Today, Lebanon stands in another kind of war — one against poverty, corruption, and despair. The 2020 Beirut port explosion devastated neighborhoods where Christian families had lived for generations. Economic collapse has left many struggling to survive.

And yet, faith remains vibrant. Discipleship movements are spreading quietly through homes, schools, and workplaces. Discovery Bible Studies allow believers to meet in small groups, read Scripture, and support one another in prayer.

Churches lead relief efforts, distribute food, and offer trauma care — not only to Christians, but to anyone in need. This is the face of Christianity in Lebanon today: humble, active, resilient.

The Witness of Resilience

The story of Lebanon’s Christians echoes the early church — a people refined by hardship, whose compassion became their most powerful testimony.

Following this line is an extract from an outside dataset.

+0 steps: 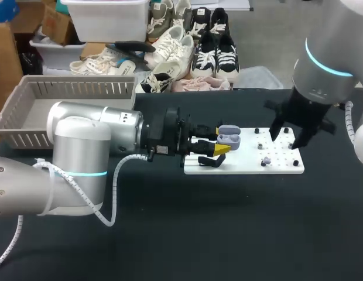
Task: Pick up each earbud case from the left stands, insert the matching earbuds, close the lid, and place the case in the box.
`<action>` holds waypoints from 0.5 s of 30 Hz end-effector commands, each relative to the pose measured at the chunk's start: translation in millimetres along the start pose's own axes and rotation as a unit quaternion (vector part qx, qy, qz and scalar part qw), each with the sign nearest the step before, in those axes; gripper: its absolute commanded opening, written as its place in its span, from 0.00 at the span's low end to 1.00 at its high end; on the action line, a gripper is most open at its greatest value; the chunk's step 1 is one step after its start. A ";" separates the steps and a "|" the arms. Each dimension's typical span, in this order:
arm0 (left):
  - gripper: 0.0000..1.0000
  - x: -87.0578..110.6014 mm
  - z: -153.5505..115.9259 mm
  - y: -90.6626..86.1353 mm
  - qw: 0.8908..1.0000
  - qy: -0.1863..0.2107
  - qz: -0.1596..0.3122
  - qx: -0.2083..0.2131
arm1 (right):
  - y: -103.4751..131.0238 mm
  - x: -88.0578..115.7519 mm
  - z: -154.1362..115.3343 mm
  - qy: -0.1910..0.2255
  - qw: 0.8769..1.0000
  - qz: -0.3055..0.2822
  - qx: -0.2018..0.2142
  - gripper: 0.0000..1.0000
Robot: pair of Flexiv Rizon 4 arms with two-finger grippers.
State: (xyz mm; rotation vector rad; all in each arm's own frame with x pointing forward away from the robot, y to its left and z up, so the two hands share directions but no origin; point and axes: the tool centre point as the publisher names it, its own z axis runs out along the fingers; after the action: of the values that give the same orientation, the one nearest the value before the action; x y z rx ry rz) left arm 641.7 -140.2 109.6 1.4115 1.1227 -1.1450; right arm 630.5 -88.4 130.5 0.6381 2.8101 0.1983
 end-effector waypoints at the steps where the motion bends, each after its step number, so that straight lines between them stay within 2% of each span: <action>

Nadim often says that Christianity in Lebanon has moved “from religion to relationship. Christianity isn’t about rituals,” he explains. “It’s about living with Jesus in your everyday life.”

This truth, born from suffering, has become Lebanon’s greatest witness to the world: A faith chosen, not inherited. Compassion as credibility. Resilience as worship.

A Story Still Being Written

From the mountain monasteries of the past to the house churches of today, the story of Christianity in Lebanon is far from over.

It is a story of survival and of grace that refuses to give up. As NEO continues to walk alongside the Lebanese church, we see this truth again and again: God’s light has never stopped shining in the shadows.

“He heals the brokenhearted and binds up their wounds.” — Psalm 147:3

The courage of Lebanon’s believers calls the global church to do the same — to choose faith not as comfort, but as courage; not as identity, but as love lived out in the midst of crisis.

Light is still breaking through the rubble. And the story of redemption in Lebanon continues.